Pengunjung dengan keterbatasan mobilitas perlu tahu bahwa meskipun jalur masuk dan jalur jalan utama sudah aksesibel, jalan-jalan di bukit sekitarnya curam dan tidak rata, dan perjalanan dari pusat Cagliari melibatkan tanjakan yang cukup signifikan. Bus adalah pilihan praktis bagi siapa saja yang tidak bisa berjalan menanjak dalam waktu lama.
Tips Orang Dalam
- Kunjungi di jam pertama setelah buka (10:00) pada hari kerja. Biasanya sepi, batu masih terasa sejuk, dan kamu bisa memotret tanpa gangguan pengunjung lain di latar belakang.
- Penutupan siang hari (13:00–15:00) di musim panas tidak bisa ditawar. Kalau kamu tiba di jam itu, naik ke Castello untuk makan siang dan kembali pukul 15:00 — jangan tunggu di depan pintu gerbang.
- Tiket gabungan 'Monumenti di Cagliari' seharga €8 memberi akses tujuh hari ke berbagai situs kota. Kalau kamu menghabiskan dua hari atau lebih di Cagliari, tiket ini langsung terasa sepadan.

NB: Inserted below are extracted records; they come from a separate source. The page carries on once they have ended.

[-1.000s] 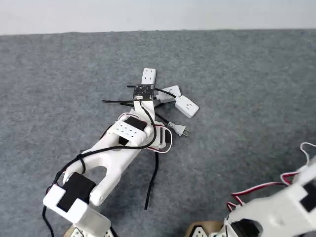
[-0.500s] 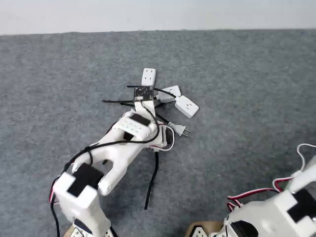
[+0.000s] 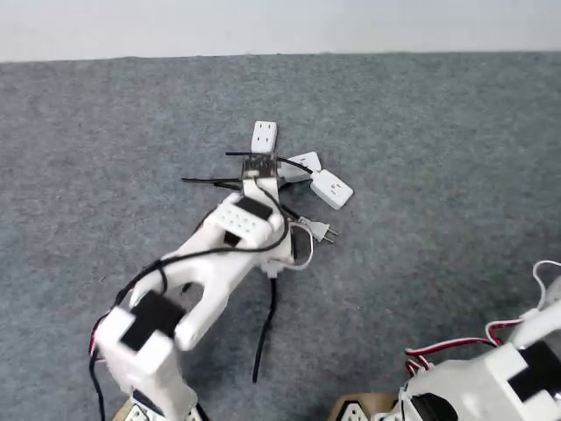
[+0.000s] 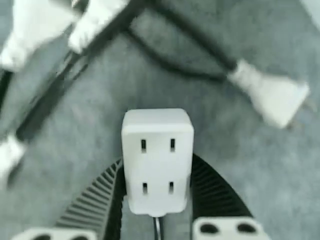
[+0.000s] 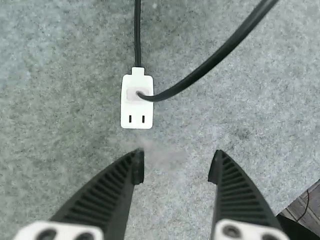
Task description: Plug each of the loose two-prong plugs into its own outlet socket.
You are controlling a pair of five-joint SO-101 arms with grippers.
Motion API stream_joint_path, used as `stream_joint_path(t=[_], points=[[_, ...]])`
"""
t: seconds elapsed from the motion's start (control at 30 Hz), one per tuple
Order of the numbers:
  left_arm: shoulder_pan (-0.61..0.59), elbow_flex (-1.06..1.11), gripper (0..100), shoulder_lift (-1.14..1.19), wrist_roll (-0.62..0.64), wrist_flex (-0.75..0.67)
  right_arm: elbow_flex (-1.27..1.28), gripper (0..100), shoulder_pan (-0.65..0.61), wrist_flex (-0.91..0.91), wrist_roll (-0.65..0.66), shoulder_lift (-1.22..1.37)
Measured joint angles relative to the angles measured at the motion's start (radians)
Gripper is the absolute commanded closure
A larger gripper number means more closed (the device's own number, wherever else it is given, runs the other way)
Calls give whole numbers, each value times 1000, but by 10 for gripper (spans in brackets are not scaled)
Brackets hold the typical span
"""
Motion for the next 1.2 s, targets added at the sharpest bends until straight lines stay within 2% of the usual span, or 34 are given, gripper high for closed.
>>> stream_joint_path(t=[0.17,0.33,0.43,0.5,0.67,0.73,0.8,1.0,1.1,1.2], points=[[57,206,988,-252,35,-17,0,790,-14,12,0,0],[80,460,985,-445,-28,-176,3,790,-55,37,2,0],[81,539,965,-470,-32,-244,41,790,-92,43,5,0],[83,543,878,-470,-17,-253,58,790,-118,58,25,0],[86,545,545,-414,38,-262,86,821,-176,77,38,0],[86,545,492,-413,48,-262,86,876,-198,81,38,0],[91,545,497,-413,48,-262,86,905,-226,86,38,0],[95,597,500,-532,35,-247,86,895,-353,160,38,0],[95,614,500,-666,2,-170,86,898,-431,175,38,-6],[95,646,505,-829,-32,-77,86,956,-526,178,38,-34]])
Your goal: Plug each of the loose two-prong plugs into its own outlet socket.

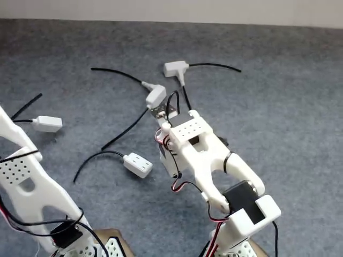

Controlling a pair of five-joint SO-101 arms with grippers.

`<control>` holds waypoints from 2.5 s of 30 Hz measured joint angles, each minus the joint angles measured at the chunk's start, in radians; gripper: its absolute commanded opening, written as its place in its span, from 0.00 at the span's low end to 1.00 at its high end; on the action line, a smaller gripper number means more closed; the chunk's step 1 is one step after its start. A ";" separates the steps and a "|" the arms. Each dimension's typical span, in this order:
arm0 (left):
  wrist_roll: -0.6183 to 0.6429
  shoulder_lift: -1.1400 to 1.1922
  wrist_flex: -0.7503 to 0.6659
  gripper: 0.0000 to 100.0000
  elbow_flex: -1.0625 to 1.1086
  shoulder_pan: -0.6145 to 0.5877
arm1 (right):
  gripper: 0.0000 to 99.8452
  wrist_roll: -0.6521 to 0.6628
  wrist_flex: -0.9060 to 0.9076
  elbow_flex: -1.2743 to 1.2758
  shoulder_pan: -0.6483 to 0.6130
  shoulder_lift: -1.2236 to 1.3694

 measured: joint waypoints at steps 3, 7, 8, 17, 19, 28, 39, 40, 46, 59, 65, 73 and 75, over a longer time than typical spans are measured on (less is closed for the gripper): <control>0.000 -0.092 -0.003 0.00 0.000 0.000 | 0.59 0.000 0.000 0.000 0.000 0.000; 0.000 -0.224 -0.003 0.00 0.000 0.000 | 0.59 0.000 0.000 0.000 0.000 0.000; 0.000 -0.255 -0.003 0.00 0.000 0.005 | 0.59 0.000 0.000 0.000 0.000 0.000; 0.000 -0.473 0.175 0.00 0.028 0.230 | 0.59 0.000 0.005 0.000 0.043 0.000; 0.000 -0.500 0.181 0.00 0.115 0.278 | 0.59 0.000 0.023 0.000 0.115 0.000; -0.074 -0.635 0.184 0.00 0.822 0.517 | 0.59 0.100 0.068 -0.020 0.575 -0.054; -0.155 -0.891 0.155 0.01 1.533 0.979 | 0.59 0.551 0.308 0.226 0.663 -0.621; -0.155 -0.891 0.150 0.01 1.573 1.008 | 0.59 0.575 0.316 0.264 0.663 -0.671; -0.138 -0.853 0.127 0.01 1.720 1.154 | 0.59 0.617 0.299 0.486 0.631 -0.809; 0.005 -0.666 0.083 0.01 1.465 1.364 | 0.59 0.341 0.138 0.548 0.549 -0.830; 0.031 -0.471 0.091 0.01 1.221 1.419 | 0.59 0.299 0.077 0.551 0.712 -0.830; 0.041 -0.341 0.158 0.01 1.040 1.436 | 0.59 0.301 -0.011 0.552 0.919 -0.832; 0.057 -0.341 0.158 0.01 1.040 1.452 | 0.59 0.325 -0.008 0.552 0.925 -0.832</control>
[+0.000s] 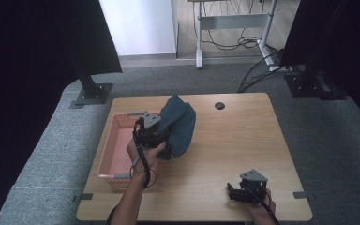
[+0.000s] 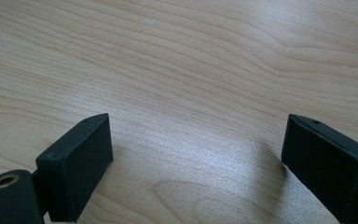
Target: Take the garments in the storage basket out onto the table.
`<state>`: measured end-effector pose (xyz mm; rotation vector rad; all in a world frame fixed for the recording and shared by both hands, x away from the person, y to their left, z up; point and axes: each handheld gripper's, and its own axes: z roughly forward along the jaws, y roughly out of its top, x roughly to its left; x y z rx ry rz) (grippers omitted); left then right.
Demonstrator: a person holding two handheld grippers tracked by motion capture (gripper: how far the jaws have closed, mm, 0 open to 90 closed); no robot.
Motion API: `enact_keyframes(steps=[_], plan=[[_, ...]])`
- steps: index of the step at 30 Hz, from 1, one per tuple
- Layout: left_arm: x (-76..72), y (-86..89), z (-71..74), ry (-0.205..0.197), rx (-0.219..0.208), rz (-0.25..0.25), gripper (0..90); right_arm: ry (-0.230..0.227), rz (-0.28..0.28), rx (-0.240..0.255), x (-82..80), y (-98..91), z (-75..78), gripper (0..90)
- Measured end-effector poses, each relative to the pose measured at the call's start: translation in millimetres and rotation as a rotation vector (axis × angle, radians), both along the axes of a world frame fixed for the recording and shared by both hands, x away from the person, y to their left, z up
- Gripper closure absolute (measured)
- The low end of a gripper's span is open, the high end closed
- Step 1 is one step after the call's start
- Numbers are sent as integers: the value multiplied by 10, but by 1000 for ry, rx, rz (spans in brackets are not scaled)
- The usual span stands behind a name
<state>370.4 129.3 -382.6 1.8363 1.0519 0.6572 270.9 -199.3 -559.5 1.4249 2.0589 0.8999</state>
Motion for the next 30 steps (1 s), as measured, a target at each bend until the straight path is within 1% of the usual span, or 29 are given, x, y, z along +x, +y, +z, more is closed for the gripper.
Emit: enact_keyframes(steps=[10, 18, 30], plan=[[14, -120, -9, 1, 10, -24, 708, 0, 0, 0, -1, 1, 0, 84], [33, -187, -14, 4, 11, -33, 708, 2, 1, 2, 0, -1, 0, 84], [66, -278, -62, 18, 19, -43, 708, 2, 0, 2, -2, 0, 1, 84]])
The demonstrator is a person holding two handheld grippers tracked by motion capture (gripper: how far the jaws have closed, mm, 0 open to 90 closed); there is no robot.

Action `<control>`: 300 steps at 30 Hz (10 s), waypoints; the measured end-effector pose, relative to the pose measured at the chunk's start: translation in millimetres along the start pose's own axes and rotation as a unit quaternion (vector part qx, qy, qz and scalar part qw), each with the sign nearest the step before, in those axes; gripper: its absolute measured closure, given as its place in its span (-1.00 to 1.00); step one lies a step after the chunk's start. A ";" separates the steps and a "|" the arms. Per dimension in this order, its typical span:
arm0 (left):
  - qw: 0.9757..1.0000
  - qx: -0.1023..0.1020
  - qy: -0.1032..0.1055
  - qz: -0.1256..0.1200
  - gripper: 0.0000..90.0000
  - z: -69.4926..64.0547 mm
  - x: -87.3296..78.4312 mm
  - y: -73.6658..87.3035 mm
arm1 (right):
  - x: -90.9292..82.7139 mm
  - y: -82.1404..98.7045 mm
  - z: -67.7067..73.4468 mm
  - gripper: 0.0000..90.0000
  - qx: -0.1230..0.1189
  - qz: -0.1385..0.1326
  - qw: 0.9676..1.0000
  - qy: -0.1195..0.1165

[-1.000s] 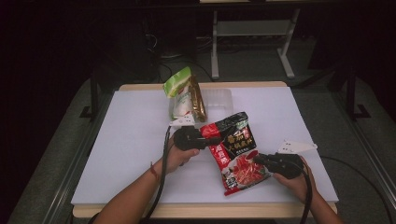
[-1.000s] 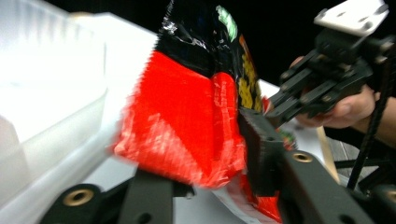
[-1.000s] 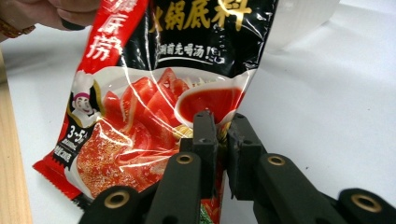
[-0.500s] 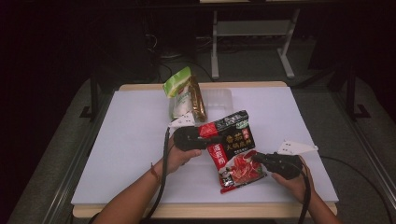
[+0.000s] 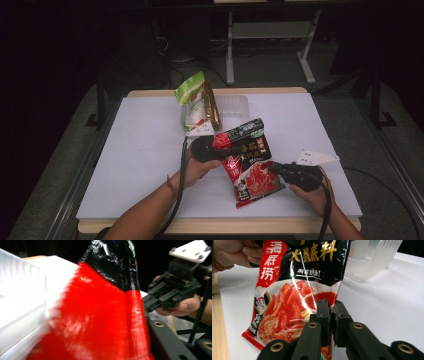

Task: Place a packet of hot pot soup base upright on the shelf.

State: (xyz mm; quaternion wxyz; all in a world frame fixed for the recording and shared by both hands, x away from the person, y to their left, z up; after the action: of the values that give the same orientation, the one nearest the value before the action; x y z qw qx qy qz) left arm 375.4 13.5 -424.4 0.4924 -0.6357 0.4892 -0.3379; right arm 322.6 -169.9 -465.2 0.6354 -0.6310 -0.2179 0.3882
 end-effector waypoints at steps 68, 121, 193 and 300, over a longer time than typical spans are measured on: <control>0.930 0.119 -0.335 -0.099 0.77 80.9 -3.5 -137.1 | -25.9 7.7 -56.2 -0.22 0.062 -0.007 0.993 0.095; 0.924 0.148 -0.340 -0.095 0.71 121.3 47.9 -84.5 | -18.8 16.4 -44.3 -0.24 0.055 0.014 0.996 0.069; 0.957 0.199 -0.212 -0.004 -0.12 62.8 -48.2 -46.3 | -13.5 17.2 -41.8 -0.22 0.008 0.040 0.995 0.088; 0.941 0.117 -0.318 -0.015 -0.49 50.0 -311.4 49.3 | -66.4 33.5 -41.5 -0.59 -0.086 0.013 0.977 0.197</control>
State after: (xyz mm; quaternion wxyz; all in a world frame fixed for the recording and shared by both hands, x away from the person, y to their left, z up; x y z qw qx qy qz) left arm 315.4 323.8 -469.7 0.6878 -0.6555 0.2545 -0.1800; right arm 307.0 -250.4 -488.2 0.6041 -0.7501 -0.1129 0.2442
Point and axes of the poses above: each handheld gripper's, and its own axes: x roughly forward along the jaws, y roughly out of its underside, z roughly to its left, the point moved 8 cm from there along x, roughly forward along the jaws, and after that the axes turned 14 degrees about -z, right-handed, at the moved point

- Gedung Fakultas Hukum di seberang pintu masuk punya kafe kecil tempat para mahasiswa ngopi. Harganya lebih murah dari warung mana pun di Marina dan cocok buat singgah sebelum atau sesudah berkunjung.
- Bawa pelindung matahari di musim panas — hampir tidak ada naungan di jalur pemandangan dalam amfiteater, dan batu kapur terang itu memantulkan panas dengan intens antara bulan Juni hingga September.

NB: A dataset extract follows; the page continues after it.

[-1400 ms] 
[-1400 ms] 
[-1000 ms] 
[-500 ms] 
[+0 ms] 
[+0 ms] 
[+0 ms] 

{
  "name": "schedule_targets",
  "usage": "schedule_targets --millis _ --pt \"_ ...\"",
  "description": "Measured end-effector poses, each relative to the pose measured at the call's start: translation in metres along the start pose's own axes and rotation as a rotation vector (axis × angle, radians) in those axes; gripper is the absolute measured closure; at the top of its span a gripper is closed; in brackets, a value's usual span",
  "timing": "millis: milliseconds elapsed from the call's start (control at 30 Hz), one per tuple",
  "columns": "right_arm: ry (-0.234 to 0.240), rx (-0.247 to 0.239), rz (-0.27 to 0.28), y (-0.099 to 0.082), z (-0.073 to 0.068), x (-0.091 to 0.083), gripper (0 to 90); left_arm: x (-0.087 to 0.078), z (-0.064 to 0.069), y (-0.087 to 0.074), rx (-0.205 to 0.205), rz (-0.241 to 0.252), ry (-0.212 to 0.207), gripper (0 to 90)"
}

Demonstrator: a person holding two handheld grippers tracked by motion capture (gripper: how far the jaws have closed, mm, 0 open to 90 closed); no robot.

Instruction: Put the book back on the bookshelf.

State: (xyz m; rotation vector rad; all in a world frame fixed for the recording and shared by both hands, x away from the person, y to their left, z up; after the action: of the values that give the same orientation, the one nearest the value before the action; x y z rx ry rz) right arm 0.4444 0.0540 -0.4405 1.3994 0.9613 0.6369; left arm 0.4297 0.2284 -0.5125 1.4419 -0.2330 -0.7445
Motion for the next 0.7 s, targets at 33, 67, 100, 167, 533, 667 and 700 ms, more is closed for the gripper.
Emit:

Untuk Siapa Anfiteatro Romano di Cagliari?
- Wisatawan yang tertarik pada sejarah dan arsitektur Romawi di provinsi kuno, yang ingin mengenal Sardinia lebih dari sekadar pantainya
- Siapa saja yang menghabiskan dua hari atau lebih di Cagliari, sudah mengunjungi kawasan Castello, dan ingin melanjutkan rute sejarahnya
- Wisatawan dengan anggaran terbatas: dengan harga tiket normal €3, ini salah satu situs warisan budaya paling terjangkau di kota
- Pengunjung yang menggabungkannya dengan Museo Archeologico Nazionale di Cagliari untuk satu hari penuh menjelajahi Sardinia era Romawi
- Fotografer yang tertarik pada tekstur batu kapur pahatan dan batu Romawi di bawah cahaya alami, terutama di sore hari
Atraksi Terdekat
Hal lain yang bisa dilihat di Cagliari:
- Bastione di Saint Remy
Berdiri di ujung selatan kawasan Castello, Bastione di Saint Remy adalah teras bergaya Belle Époque yang megah dengan pemandangan terbaik di Cagliari. Gratis masuk dan bisa dikunjungi kapan saja sebagai ruang publik, tempat ini paling memukau saat senja — ketika cahaya kota mulai bersaing dengan warna terakhir langit.
- Distrik Castello
Berdiri sekitar 100 meter di atas permukaan laut di atas bukit batu kapur yang dibentengi, Quartiere Castello adalah bagian tertua dan paling kaya sejarah dari ibu kota Sardinia. Dikelilingi tembok Pisan abad ke-13, kawasan ini menyimpan katedral kota, museum-museum utama, dan beberapa pemandangan atap terbaik di Mediterania. Masuk gratis, dan jalanan bisa dijelajahi kapan saja.
- Cattedrale di Santa Maria (Cagliari)
Berdiri megah di kawasan Castello di Piazza Palazzo, Cattedrale di Santa Maria e Santa Cecilia adalah monumen keagamaan terpenting di Cagliari. Pertama kali tercatat pada pertengahan abad ke-13 dan telah direnovasi berkali-kali, bangunan ini memadukan gaya Romanesque Pisa, Gotik, Barok, dan Neo-Romanesque dalam satu struktur yang memukau. Masuk gratis, dan bagian dalamnya layak ditelusuri dengan seksama.
- Laguna di Santa Gilla
Laguna di Santa Gilla adalah kawasan lahan basah pesisir yang luas, terletak langsung di sebelah barat Cagliari. Dilindungi oleh Konvensi Ramsar dan jaringan Natura 2000 Uni Eropa, tempat ini menjadi rumah bagi ribuan flamingo dan puluhan spesies burung lainnya. Di balik permukaannya yang tenang dan memantulkan cahaya, tersimpan lapisan sejarah Fenisia, Kartago, dan abad pertengahan. Akses ke kawasan alam ini gratis, dan bahkan berhenti sebentar di sepanjang jalan SS 195 pun bisa memberi pengalaman yang mengejutkan.